◆ Exercise directions ◆
Exclude the images, then return every line below exactly as written.

◆ Input data ◆
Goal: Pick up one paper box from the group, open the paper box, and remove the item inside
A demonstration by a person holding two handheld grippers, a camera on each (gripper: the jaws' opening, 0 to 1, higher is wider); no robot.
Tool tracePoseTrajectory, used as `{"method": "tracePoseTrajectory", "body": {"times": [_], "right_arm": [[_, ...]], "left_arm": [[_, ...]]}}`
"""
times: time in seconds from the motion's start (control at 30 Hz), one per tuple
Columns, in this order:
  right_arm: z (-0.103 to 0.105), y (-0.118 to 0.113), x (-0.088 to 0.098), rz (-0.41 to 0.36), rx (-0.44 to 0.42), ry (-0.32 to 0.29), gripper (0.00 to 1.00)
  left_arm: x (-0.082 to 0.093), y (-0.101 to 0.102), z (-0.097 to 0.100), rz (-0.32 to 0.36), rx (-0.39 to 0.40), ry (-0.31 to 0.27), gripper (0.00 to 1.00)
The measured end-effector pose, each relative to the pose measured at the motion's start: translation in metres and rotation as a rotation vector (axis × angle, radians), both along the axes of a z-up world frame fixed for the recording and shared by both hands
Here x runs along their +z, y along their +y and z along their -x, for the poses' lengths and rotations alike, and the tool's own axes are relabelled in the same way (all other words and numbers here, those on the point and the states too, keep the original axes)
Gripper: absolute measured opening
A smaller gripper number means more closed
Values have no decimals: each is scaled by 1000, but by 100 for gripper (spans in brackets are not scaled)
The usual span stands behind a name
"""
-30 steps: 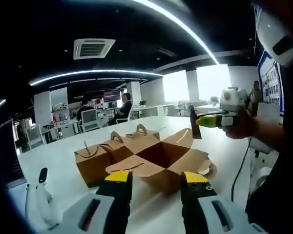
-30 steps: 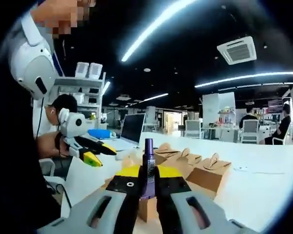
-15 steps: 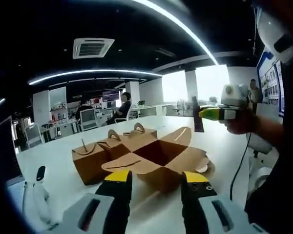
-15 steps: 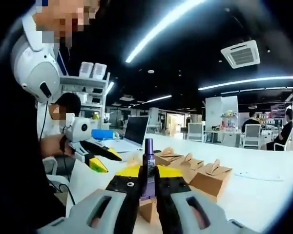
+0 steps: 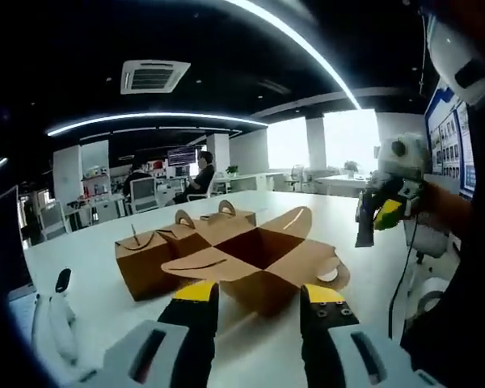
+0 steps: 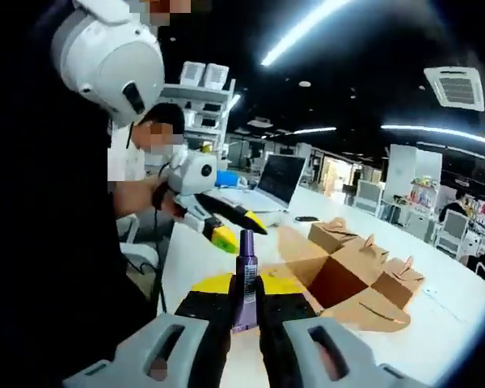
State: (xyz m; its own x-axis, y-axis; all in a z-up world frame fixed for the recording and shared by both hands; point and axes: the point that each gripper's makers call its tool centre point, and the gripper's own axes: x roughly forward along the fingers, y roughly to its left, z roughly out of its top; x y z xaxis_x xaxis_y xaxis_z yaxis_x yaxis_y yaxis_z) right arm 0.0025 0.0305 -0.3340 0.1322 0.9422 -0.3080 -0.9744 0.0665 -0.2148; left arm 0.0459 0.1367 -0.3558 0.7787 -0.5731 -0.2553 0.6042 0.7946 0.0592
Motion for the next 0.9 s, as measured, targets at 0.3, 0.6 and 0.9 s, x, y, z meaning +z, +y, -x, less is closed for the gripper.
{"method": "tracePoseTrajectory", "body": {"times": [0.3, 0.6, 0.9], "right_arm": [[12, 7, -66, 349, 69, -67, 12], [5, 17, -96, 471, 76, -75, 12], [-7, 17, -102, 491, 54, -71, 12]], "left_arm": [[-2, -1, 3, -5, -5, 2, 42], [-6, 7, 6, 10, 22, 14, 42], [-6, 8, 3, 14, 18, 17, 42]]}}
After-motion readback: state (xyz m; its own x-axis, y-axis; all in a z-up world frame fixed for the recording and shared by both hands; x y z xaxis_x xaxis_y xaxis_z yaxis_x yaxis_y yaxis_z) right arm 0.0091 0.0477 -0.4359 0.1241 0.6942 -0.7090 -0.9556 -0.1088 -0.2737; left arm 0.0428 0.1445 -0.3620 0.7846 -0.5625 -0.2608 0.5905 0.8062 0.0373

◆ Answer box ◆
Goal: Pick up one paper box from the group, open the paper box, and remove the item inside
A demonstration by a person holding two handheld grippers, a camera on each (gripper: the jaws' opening, 0 to 1, higher is wider); no robot.
Tool tracePoseTrajectory, used as `{"method": "tracePoseTrajectory", "body": {"times": [_], "right_arm": [[_, ...]], "left_arm": [[_, ...]]}}`
"""
times: time in seconds from the motion's start (control at 30 Hz), one per tuple
Columns, in this order:
  right_arm: z (-0.103 to 0.105), y (-0.118 to 0.113), x (-0.088 to 0.098), rz (-0.41 to 0.36), rx (-0.44 to 0.42), ry (-0.32 to 0.29), gripper (0.00 to 1.00)
  left_arm: x (-0.082 to 0.093), y (-0.101 to 0.102), z (-0.097 to 0.100), rz (-0.32 to 0.36), rx (-0.39 to 0.40), ry (-0.31 to 0.27), gripper (0.00 to 1.00)
The measured end-effector pose, each relative to the pose measured at the motion's start: translation in metres and rotation as a rotation vector (axis × angle, radians), both along the axes of a z-up world frame fixed for the recording and shared by both hands
Here x runs along their +z, y along their +y and z along their -x, for the poses' lengths and rotations alike, and the tool's own axes are relabelled in the same way (all other words and numbers here, those on the point and the states too, keep the original axes)
Gripper: absolute measured opening
A smaller gripper number means more closed
Values have no decimals: each is scaled by 1000, but by 100 for gripper (spans in brackets are not scaled)
The usual span stands behind a name
"""
-30 steps: 
-30 steps: 
-15 steps: 
-15 steps: 
+0 steps: 
+0 steps: 
State: (xyz m; its own x-axis, y-axis; all in a z-up world frame fixed for the recording and shared by both hands; point and axes: the point that each gripper's makers call its tool centre point, and the gripper's own axes: x roughly forward along the fingers, y roughly to its left, z roughly out of its top; x y z xaxis_x xaxis_y xaxis_z yaxis_x yaxis_y yaxis_z) right arm 0.0025 0.0305 -0.3340 0.1322 0.9422 -0.3080 -0.9744 0.0665 -0.2148; left arm 0.0459 0.1367 -0.3558 0.7787 -0.5731 -0.2553 0.6042 0.7946 0.0592
Motion for the next 0.9 s, as measured, targets at 0.3, 0.6 and 0.9 s, x, y, z meaning +z, +y, -x, less is closed for the gripper.
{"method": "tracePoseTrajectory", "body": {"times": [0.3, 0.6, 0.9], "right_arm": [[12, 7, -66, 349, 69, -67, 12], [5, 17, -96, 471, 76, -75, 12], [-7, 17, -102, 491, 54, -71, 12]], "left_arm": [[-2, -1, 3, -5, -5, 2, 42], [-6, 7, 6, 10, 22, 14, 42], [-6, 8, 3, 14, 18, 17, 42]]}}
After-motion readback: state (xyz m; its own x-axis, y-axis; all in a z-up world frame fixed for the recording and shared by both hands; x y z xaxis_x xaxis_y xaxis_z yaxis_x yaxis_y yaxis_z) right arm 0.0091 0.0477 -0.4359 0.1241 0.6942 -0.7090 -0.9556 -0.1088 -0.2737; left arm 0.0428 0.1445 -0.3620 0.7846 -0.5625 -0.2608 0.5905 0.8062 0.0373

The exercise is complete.